◆ Task to carry out ◆
Search the records below for the word "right", then return every line where it appears.
Start of Block
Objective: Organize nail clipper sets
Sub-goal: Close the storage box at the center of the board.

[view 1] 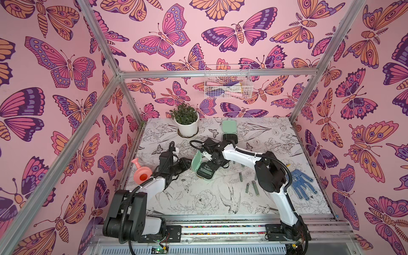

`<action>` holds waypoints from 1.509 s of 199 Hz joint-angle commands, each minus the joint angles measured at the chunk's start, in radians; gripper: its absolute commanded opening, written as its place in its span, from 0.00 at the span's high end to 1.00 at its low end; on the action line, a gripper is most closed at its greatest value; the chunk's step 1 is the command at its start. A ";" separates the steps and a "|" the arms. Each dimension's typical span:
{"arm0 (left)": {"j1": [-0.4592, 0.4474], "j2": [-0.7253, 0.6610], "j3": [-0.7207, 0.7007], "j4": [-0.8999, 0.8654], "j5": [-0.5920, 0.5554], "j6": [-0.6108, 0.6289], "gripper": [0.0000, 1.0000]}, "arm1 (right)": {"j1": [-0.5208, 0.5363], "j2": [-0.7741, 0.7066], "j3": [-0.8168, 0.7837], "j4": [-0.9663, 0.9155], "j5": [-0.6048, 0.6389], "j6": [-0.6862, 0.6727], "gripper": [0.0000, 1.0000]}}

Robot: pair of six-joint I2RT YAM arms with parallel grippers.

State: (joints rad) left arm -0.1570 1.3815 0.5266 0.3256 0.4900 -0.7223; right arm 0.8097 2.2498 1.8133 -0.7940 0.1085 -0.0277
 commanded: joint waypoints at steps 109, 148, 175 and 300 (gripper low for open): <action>-0.036 0.040 0.045 0.049 0.066 0.004 0.71 | 0.006 -0.231 -0.126 0.075 -0.009 0.402 0.62; -0.076 0.058 0.071 0.025 0.088 0.009 0.71 | 0.005 -0.453 -0.365 0.147 0.004 0.594 0.56; -0.149 0.078 0.097 -0.026 0.078 0.030 0.71 | -0.007 -0.576 -0.515 0.214 -0.028 0.718 0.54; -0.354 0.259 0.189 -0.282 -0.164 0.070 0.72 | -0.058 -0.565 -0.786 0.688 -0.255 1.164 0.60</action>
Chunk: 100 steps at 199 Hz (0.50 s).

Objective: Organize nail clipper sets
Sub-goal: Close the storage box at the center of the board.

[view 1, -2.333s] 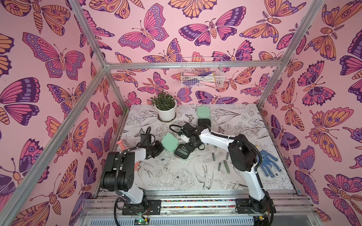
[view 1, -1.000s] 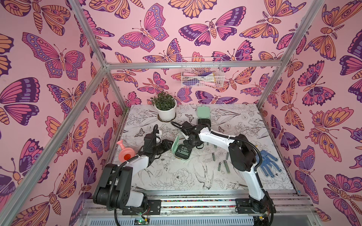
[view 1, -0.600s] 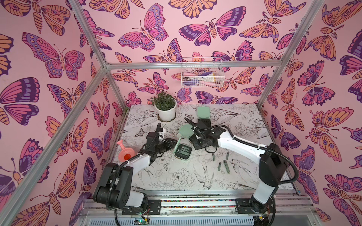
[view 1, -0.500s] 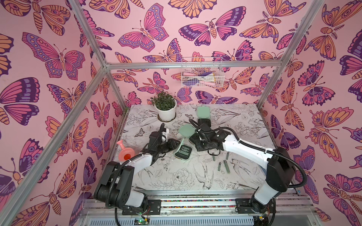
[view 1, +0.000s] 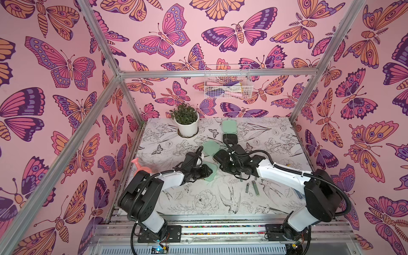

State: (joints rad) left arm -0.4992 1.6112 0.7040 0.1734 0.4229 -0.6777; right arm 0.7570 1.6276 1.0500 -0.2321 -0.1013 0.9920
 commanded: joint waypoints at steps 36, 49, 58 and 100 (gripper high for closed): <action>-0.024 0.022 0.047 -0.258 -0.171 0.056 0.73 | -0.004 0.124 -0.031 0.165 -0.046 0.198 0.61; -0.025 0.019 0.048 -0.282 -0.189 0.061 0.73 | -0.003 0.144 -0.041 0.191 -0.053 0.217 0.61; -0.027 0.019 0.047 -0.290 -0.194 0.060 0.73 | -0.004 0.158 -0.048 0.212 -0.062 0.228 0.61; -0.030 0.028 0.042 -0.301 -0.198 0.059 0.73 | 0.004 0.187 -0.037 0.234 -0.077 0.242 0.63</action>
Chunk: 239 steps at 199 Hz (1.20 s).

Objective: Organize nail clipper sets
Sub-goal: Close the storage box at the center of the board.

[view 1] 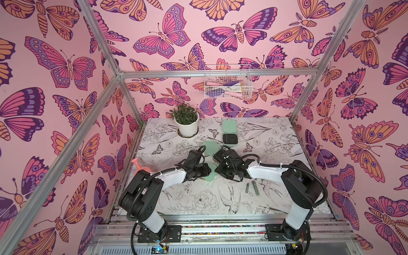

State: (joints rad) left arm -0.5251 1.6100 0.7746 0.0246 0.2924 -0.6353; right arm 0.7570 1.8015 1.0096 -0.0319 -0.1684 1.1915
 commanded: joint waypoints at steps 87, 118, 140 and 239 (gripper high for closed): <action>-0.006 0.024 -0.014 -0.204 -0.091 0.029 0.69 | 0.021 0.045 0.024 0.031 -0.018 0.049 0.66; -0.006 0.025 -0.012 -0.210 -0.098 0.031 0.69 | 0.025 0.056 0.038 0.027 -0.019 0.045 0.67; -0.006 0.031 -0.011 -0.210 -0.098 0.030 0.69 | 0.027 0.058 0.039 0.029 -0.025 0.046 0.69; -0.006 0.028 -0.010 -0.224 -0.110 0.033 0.69 | 0.028 0.005 0.062 -0.022 -0.039 0.029 0.70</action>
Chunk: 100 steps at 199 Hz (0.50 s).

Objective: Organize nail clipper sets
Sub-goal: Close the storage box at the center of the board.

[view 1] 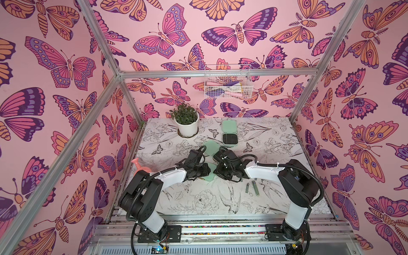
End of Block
◆ Task response ◆
{"arm0 (left)": {"j1": [-0.4592, 0.4474], "j2": [-0.7253, 0.6610], "j3": [-0.7207, 0.7007], "j4": [-0.8999, 0.8654], "j5": [-0.5920, 0.5554], "j6": [-0.6108, 0.6289], "gripper": [0.0000, 1.0000]}, "arm1 (right)": {"j1": [-0.5208, 0.5363], "j2": [-0.7741, 0.7066], "j3": [-0.8168, 0.7837], "j4": [-0.9663, 0.9155], "j5": [-0.6048, 0.6389], "j6": [-0.6862, 0.6727], "gripper": [0.0000, 1.0000]}}
State: (joints rad) left arm -0.1570 1.3815 0.5266 0.3256 0.4900 -0.7223; right arm 0.8097 2.2498 1.8133 -0.7940 0.1085 -0.0277
State: (joints rad) left arm -0.4992 1.6112 0.7040 0.1734 0.4229 -0.6777; right arm 0.7570 1.6276 1.0500 -0.2321 -0.1013 0.9920
State: (joints rad) left arm -0.5251 1.6100 0.7746 0.0246 0.2924 -0.6353; right arm 0.7570 1.8015 1.0096 -0.0319 -0.1684 1.1915

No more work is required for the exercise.